== REQUIRED ACTION ==
Copy each line containing "battery" from the listing below.

== SUPPLIED MATERIAL ==
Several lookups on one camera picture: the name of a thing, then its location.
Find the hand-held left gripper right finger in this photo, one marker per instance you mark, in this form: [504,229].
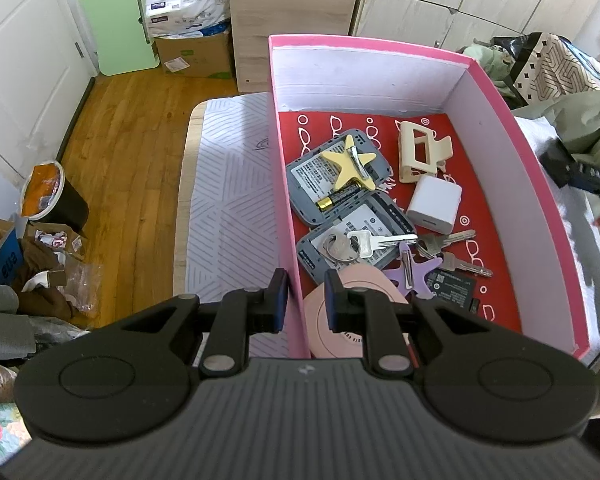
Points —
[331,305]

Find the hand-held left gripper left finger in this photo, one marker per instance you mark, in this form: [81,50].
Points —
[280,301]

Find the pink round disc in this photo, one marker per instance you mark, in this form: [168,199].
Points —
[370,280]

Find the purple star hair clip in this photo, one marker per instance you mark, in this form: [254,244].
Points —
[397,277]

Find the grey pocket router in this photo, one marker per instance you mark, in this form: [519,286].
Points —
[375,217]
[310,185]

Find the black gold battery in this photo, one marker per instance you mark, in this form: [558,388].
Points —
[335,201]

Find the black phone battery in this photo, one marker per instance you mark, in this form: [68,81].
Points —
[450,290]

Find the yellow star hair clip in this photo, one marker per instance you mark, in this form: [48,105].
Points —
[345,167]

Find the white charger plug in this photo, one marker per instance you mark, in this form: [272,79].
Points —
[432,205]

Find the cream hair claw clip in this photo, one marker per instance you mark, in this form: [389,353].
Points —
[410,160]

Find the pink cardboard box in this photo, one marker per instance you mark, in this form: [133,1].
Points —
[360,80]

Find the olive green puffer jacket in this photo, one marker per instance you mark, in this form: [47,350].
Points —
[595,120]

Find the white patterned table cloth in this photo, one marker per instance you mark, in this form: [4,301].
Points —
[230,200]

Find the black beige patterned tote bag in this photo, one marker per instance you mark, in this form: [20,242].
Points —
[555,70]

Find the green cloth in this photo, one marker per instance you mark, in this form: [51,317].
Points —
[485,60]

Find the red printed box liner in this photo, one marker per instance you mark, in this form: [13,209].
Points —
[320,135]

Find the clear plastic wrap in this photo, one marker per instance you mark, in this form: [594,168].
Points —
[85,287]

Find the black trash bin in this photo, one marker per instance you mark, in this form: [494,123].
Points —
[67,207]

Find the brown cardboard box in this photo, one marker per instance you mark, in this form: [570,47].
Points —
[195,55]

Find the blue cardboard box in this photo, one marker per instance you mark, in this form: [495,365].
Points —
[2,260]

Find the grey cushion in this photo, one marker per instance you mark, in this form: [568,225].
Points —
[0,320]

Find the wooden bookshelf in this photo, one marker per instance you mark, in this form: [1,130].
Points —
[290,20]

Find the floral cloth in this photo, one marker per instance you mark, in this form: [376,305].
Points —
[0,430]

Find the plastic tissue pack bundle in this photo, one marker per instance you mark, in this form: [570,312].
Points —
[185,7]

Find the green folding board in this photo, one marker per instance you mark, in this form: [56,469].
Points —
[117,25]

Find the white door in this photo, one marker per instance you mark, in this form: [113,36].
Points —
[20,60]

* * *

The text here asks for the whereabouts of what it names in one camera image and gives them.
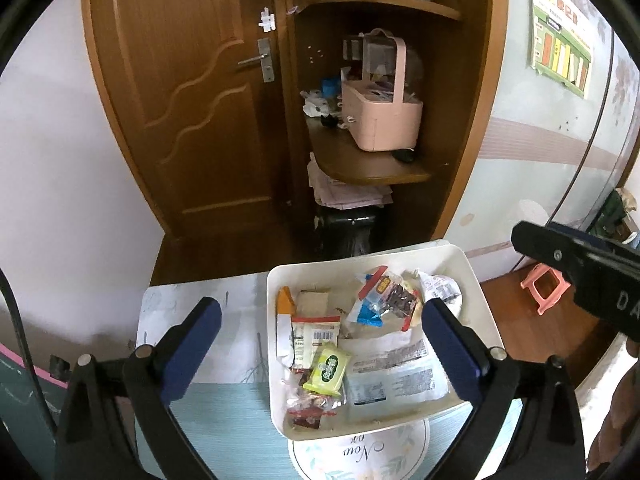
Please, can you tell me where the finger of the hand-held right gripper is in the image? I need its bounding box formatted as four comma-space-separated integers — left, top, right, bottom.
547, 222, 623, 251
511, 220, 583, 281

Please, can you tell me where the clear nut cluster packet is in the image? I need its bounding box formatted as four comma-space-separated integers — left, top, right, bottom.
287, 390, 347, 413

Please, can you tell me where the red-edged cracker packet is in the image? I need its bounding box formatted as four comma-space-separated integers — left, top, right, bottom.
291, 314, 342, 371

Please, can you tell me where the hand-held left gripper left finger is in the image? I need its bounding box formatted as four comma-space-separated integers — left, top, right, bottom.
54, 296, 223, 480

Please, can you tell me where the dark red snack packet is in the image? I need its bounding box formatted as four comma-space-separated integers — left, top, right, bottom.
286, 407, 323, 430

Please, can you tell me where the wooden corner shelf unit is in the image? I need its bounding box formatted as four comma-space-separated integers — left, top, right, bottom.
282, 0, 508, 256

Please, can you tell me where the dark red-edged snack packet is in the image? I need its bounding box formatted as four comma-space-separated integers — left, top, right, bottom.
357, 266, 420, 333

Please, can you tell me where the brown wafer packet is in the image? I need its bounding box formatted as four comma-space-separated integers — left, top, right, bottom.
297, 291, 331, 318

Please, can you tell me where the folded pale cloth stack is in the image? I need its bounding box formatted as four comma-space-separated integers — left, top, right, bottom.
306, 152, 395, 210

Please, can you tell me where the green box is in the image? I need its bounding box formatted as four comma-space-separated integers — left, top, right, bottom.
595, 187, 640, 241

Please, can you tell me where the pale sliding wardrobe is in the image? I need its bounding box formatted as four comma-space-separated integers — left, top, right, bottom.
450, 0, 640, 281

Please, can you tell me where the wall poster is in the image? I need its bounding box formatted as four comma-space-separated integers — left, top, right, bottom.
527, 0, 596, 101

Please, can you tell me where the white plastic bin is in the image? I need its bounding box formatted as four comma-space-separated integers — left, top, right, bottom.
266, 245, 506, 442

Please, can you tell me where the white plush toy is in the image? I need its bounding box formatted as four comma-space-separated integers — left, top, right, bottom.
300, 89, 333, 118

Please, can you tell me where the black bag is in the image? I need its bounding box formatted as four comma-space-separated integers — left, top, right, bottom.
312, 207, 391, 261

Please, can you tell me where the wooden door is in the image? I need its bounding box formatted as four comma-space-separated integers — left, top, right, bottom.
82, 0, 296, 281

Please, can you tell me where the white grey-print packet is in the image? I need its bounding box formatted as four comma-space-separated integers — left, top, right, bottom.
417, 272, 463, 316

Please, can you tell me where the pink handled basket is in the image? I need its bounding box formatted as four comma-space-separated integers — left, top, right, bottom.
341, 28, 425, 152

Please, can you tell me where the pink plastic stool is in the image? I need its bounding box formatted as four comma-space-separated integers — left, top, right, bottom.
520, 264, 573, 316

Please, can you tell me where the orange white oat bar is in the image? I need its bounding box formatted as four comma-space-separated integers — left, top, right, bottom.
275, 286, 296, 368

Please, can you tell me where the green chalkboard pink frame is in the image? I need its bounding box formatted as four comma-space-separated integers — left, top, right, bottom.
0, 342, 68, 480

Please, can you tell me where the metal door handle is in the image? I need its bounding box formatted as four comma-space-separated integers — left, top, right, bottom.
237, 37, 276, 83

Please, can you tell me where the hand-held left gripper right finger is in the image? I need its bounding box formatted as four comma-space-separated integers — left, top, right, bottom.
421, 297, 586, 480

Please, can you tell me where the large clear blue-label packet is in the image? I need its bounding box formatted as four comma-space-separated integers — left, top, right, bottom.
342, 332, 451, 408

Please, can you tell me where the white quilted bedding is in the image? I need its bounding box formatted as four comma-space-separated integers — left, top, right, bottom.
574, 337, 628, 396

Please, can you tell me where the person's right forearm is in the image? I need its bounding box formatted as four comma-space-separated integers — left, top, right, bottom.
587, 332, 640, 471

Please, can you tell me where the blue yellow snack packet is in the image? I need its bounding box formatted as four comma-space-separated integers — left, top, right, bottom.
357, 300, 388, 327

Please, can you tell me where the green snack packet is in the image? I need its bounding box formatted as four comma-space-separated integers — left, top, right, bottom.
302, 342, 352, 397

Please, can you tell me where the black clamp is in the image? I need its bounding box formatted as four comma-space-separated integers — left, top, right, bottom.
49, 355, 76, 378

== SOLVED PROBLEM ==
Find the black gold battery in this photo, one marker per instance you mark, in this form: [558,388].
Find the black phone battery in this photo, one marker per instance you mark, in this form: [68,81].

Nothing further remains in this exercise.